Türk acrescentou ainda ter informações de que o Presidente e a sua família não têm acesso a eletricidade, água potável ou medicamentos.
"Os responsáveis pela detenção do Presidente e dos outros detidos devem garantir que os seus direitos humanos são plenamente respeitados e protegidos", acrescentou.
Também a Human Rights Watch (HRW) acusa a junta militar de "um tratamento abusivo" para com os detidos, alertando que é seu dever garantir o bem-estar dos detidos "arbitrariamente".
Estas declarações surgem depois do partido político de Bazoum, o Partido Nigeriano para a Democracia e o Socialismo (PNDS), ter denunciado as condições "desumanas" em que se encontram o detido e a sua família.
CEDEAO reúne-se no Gana
Os chefes de Estado-Maior da CEDEAO anunciaram, esta sexta-feira, que se vão reunir-se este sábado no Gana, para debater quais os próximos passos.
Após a reunião, os chefes de Estado-Maior informarão os líderes da CEDEAO sobre "as melhores opções" para a sua decisão de ativar e destacar a "força de reserva", segundo fontes militares regionais.
A CEDEAO, que continua a tentar encontrar uma solução pacífica para a crise, não especificou qualquer calendário, nem o número ou a origem das tropas que compõem a sua "força de reserva".
O Presidente da Costa do Marfim, Alassane Ouattara, prometeu na quinta-feira enviar entre 850 e 1.100 soldados para contribuir para a força, que, segundo ele, poderá intervir "o mais rapidamente possível".

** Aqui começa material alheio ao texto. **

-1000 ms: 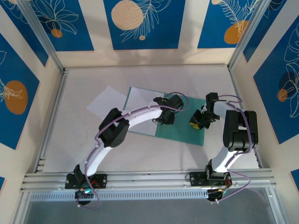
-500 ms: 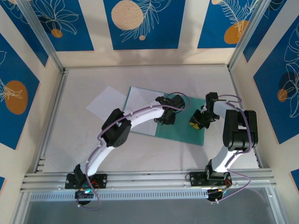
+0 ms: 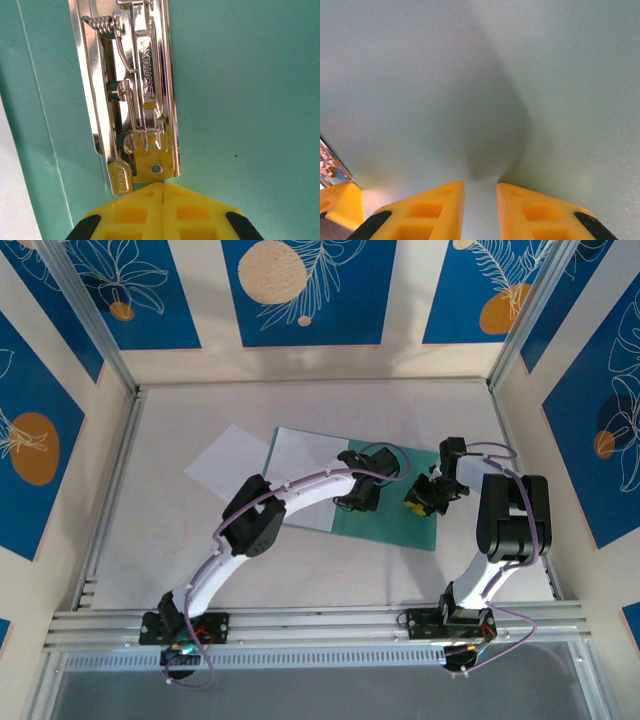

Cabo Verde - um dos dois países lusófonos, a par da Guiné-Bissau, que integram a CEDEAO - já se manifestou contra a decisão: o Presidente cabo-verdiano, José Maria Neves, afirmou que não apoia qualquer intervenção militar no Níger e garantiu que "dificilmente" o país vai integrar uma força dessa natureza no âmbito da organização da África Ocidental.